● **AIM OF THE EXERCISE**:
Check each line of the material below for "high". Report how many have it, with no other words.

● **STORED DATA**:
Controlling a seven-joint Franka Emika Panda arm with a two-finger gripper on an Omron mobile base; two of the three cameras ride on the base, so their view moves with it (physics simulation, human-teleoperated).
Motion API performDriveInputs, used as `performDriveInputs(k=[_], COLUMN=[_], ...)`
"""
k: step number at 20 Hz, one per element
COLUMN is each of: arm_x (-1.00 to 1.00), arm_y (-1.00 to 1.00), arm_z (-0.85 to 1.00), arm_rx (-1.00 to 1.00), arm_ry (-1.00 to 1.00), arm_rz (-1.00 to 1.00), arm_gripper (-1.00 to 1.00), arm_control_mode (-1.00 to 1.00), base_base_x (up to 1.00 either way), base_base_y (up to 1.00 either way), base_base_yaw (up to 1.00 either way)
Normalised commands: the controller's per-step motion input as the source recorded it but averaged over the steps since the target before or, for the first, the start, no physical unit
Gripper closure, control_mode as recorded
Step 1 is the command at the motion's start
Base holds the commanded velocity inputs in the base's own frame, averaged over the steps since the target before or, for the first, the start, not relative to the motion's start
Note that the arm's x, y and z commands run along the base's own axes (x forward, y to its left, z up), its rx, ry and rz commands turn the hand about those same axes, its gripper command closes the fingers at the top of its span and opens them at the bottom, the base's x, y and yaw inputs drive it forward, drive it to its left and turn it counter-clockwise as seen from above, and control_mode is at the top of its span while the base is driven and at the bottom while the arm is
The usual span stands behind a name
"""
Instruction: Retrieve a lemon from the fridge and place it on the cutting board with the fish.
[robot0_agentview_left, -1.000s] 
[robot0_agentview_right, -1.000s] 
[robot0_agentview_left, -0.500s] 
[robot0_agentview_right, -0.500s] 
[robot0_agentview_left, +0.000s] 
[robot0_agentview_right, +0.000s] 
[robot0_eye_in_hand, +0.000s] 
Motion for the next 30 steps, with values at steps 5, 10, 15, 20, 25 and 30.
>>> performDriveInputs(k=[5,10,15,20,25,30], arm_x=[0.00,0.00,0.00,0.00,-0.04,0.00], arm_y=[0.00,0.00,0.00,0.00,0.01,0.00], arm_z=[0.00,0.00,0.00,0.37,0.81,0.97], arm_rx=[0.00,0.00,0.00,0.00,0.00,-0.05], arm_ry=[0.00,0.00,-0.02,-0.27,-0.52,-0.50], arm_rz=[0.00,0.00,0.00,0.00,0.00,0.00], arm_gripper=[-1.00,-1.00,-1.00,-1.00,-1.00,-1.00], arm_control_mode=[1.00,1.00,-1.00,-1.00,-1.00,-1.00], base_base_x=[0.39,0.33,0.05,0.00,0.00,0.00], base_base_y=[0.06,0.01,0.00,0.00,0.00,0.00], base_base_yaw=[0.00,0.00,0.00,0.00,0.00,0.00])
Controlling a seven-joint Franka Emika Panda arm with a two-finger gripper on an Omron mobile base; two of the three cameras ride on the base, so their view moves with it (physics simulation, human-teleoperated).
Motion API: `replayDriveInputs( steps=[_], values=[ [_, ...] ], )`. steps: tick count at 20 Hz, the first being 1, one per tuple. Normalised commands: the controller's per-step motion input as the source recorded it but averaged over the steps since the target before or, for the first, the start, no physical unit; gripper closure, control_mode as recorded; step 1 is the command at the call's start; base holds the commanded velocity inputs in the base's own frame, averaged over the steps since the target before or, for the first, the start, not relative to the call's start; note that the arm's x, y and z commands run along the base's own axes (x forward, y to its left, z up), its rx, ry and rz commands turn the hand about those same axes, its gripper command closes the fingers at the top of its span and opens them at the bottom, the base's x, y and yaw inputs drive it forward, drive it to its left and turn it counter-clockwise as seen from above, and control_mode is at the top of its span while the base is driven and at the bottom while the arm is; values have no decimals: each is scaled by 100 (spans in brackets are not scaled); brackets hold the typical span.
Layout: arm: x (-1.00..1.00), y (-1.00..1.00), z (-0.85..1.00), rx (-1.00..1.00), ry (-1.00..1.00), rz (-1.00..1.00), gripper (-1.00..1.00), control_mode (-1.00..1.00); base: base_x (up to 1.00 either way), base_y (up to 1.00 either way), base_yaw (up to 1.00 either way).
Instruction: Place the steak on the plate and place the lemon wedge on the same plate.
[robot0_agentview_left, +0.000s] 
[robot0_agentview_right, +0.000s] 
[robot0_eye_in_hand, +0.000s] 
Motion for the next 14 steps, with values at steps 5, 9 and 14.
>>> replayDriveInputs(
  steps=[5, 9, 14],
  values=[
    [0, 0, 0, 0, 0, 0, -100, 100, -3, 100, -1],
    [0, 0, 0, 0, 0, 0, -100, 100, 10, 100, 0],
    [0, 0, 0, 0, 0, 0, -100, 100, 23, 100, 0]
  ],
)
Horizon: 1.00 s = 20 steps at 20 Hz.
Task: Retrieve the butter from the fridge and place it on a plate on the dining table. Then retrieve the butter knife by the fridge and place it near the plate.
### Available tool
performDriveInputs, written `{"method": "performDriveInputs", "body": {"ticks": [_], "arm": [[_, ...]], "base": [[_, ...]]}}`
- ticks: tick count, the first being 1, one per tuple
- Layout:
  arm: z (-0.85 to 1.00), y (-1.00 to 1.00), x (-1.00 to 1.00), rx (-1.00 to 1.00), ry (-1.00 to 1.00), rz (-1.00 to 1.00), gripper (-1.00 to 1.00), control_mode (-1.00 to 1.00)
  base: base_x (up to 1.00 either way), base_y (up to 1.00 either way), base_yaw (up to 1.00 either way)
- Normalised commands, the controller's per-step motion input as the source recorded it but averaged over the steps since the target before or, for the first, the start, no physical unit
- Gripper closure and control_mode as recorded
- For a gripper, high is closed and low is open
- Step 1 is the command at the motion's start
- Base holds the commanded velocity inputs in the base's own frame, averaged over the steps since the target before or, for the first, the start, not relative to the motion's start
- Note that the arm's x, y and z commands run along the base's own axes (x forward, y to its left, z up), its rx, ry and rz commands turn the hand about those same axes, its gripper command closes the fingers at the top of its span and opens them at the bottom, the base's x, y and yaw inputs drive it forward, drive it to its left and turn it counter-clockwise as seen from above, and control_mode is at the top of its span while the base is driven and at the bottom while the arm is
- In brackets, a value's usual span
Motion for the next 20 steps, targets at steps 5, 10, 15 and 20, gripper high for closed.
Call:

● **RESPONSE TO THIS EXERCISE**:
2